#### Problem to solve
Across the listing below, count the lines with "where" in them. Write nothing but the number.

#### Dataset records
# # # #
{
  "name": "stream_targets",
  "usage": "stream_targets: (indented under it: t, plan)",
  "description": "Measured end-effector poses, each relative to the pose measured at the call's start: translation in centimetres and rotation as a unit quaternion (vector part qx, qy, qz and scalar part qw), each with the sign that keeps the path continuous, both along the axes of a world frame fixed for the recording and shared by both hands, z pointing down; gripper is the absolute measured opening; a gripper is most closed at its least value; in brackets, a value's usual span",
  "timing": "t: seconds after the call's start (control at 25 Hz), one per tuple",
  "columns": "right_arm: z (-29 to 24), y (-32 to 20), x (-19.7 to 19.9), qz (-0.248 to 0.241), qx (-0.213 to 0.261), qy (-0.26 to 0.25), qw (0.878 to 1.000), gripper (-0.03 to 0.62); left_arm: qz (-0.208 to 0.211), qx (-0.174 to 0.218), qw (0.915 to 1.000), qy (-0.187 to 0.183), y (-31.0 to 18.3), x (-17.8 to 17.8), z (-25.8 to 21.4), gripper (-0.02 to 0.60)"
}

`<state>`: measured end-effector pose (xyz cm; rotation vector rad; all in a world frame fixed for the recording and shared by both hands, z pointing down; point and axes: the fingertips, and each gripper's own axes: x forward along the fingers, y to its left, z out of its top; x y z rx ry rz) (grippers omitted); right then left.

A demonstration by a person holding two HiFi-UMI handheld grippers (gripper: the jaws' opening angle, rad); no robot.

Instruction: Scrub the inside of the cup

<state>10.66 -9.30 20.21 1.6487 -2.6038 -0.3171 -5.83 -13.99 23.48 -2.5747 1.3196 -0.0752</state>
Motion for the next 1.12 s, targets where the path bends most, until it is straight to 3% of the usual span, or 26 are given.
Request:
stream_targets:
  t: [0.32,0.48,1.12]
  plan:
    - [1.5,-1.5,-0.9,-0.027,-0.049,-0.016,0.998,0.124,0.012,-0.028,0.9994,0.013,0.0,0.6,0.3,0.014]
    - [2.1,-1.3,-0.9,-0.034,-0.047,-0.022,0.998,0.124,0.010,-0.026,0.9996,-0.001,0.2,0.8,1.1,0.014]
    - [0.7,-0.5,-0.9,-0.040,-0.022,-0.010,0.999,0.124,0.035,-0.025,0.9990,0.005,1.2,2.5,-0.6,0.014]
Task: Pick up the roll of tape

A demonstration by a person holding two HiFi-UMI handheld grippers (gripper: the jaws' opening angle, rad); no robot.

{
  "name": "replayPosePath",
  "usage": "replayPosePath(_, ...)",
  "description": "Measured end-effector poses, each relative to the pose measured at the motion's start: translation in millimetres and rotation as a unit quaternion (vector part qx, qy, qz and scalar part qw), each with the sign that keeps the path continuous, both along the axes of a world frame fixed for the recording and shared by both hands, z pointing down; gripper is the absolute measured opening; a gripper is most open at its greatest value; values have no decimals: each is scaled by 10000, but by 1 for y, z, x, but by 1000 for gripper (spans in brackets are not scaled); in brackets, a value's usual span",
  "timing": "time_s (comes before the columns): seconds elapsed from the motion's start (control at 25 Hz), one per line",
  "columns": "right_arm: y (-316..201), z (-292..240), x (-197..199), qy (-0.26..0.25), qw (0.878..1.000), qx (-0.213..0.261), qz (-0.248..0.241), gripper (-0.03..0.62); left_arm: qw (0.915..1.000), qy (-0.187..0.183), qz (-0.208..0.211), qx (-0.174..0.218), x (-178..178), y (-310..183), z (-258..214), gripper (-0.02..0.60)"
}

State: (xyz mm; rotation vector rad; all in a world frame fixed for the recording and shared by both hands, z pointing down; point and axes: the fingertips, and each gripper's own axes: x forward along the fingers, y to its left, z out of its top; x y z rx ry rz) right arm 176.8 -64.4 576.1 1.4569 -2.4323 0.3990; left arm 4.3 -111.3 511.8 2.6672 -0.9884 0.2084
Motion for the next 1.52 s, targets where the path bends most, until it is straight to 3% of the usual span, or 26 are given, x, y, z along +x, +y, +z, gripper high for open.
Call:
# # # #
#### Solution below
2